Amboseli National Park is home to about 1500 African elephants. Photo / Lane Nichols
Lane Nichols looks at Kenya's fight to protect the jewel in Africa's crown.
Wildlife is the jewel in Kenya's crown and the African nation is working tirelessly to protect its natural resources and threatened species from man.
One of Kenya's most beloved animals is a 48-year-old bull elephant known asTim. Tim is identifiable by his dramatic tusks, so long the giant herbivore is forced to tilt his head as he walks.
Kenya Wildlife Service customer service officer Joseph Kaberere says the highly intelligent but troublesome beast is well known among Amboseli National Park rangers. The elephant often turns up injured at the park's gate after run-ins with humans or other bulls so he can be tranquilised, fixed up then sent back on his way. So far this has occurred about six times, though vets fear Tim is now too old and frail to survive being tranquilised again.
Rangers once fixed a monitoring collar around Tim's neck. However, he appeared at the gate soon after, having somehow removed the still-intact collar. Nobody knows how. Tim lifted it with his trunk before placing it ceremoniously on the ground for the rangers to retrieve, then headed back into the park.
"He is a very, very intelligent animal," Kaberere says. "There has been a lot of conflict with the community [involving Tim]. Whenever he is treated, he goes back to causing chaos."
Like Tim, elephants and other wildlife in Kenya's game parks are threatened by conflict with humans and the destruction of their national habitat and migration paths.
The Kenya Wildlife Service is working to protect the animals in gazetted reserves and park areas, and currently manages 8 per cent of Kenya's total landmass.
Poachers, who value elephants' ivory tusks, rhino and buffalo horns as well as animal hides, face life in prison and significant fines or property confiscations if caught and found guilty. But another threat comes from local farmers who have been known to kill protected wildlife in retaliation for losing precious livestock or due to the threat to human life from hungry predators.
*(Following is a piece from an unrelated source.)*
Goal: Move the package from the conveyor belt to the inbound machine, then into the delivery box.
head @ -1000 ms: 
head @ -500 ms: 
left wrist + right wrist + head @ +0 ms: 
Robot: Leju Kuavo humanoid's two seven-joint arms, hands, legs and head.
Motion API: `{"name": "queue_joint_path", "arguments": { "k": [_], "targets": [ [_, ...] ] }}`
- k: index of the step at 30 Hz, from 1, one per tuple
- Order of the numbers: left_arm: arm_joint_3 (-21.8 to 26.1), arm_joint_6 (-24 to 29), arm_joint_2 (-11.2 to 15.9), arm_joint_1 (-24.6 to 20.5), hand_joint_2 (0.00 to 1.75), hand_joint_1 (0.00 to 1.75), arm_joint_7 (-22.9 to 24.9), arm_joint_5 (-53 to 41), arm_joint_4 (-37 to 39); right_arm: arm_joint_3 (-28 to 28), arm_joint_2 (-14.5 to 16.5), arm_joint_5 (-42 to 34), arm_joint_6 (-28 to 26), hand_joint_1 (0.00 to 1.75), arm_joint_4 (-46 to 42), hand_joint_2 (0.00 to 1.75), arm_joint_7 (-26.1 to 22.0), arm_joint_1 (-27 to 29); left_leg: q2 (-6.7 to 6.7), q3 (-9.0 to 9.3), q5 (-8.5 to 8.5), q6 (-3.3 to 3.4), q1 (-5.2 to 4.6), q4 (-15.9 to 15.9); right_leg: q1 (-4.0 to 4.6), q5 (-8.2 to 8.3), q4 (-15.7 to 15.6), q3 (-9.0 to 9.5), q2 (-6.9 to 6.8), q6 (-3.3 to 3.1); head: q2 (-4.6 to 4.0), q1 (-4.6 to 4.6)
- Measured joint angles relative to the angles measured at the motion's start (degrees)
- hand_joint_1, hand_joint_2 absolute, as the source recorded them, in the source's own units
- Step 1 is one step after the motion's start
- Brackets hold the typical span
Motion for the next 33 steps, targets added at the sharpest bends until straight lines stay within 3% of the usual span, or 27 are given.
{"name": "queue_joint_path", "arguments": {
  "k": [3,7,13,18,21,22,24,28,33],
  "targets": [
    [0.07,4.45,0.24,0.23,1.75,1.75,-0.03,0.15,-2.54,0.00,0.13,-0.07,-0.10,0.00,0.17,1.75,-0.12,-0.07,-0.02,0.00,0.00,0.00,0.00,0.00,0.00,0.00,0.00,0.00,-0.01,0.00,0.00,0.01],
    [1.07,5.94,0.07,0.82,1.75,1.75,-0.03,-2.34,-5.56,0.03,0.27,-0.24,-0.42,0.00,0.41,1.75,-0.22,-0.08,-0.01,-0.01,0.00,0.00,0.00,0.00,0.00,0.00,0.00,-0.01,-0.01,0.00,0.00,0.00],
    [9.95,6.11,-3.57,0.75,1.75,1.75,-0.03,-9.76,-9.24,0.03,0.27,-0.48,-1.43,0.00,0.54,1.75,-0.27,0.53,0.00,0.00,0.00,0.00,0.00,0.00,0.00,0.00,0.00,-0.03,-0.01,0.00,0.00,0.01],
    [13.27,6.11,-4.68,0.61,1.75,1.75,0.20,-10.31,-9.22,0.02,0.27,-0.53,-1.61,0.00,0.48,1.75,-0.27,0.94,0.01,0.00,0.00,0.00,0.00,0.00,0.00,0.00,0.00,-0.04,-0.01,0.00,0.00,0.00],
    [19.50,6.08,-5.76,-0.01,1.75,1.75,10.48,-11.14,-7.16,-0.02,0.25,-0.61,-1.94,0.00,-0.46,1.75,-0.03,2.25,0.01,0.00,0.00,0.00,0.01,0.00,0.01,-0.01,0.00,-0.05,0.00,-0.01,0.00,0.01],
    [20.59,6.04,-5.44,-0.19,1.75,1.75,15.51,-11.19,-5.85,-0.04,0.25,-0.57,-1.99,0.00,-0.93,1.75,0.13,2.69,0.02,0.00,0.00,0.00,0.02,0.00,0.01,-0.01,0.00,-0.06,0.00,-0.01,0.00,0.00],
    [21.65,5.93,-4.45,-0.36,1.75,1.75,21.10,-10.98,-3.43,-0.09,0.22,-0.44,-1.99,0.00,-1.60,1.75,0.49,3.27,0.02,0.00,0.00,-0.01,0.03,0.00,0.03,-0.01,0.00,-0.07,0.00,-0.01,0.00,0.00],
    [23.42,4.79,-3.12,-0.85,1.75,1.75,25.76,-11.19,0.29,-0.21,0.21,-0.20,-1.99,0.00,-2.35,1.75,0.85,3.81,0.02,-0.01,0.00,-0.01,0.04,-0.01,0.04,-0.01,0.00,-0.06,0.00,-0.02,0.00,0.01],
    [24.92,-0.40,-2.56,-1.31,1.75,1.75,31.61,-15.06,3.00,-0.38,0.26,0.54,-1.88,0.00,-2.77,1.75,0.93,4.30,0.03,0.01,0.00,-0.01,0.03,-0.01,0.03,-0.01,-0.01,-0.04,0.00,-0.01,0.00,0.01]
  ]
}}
To combat this, the government now compensates farmers for any livestock killed by game animals. The going rate is 5000 Kenyan shillings for a goat (about NZ$76) or 20,000 Kenyan shillings per cow.
Kaberere says the message is clear: "Do not kill these animals. Come to us and we will compensate you."
Rangers also electronically monitor the movement of some animals so they can warn communities about approaching predators and work closely with the local people on conservation efforts and fencing programmes.
However, as human population numbers grow and more natural habitat is threatened, efforts to conserve Kenya's rare and unique game resources, which underpin the nation's tourism sector, will come under increasing pressure.
In Amboseli, the unique wildlife faces another threat. Much of the wetlands and natural water sources that give life to the park's abundant animal populations are fed by ice melt from the 6000m summit of Kilimanjaro. But the ice is disappearing fast due to global warming, with scientists predicting it could dry up completely within just 20 years.
That could endanger the very existence of the park's 1500 elephants, each of which can drink up to 100 litres of water a day and consume up to 200kg of food.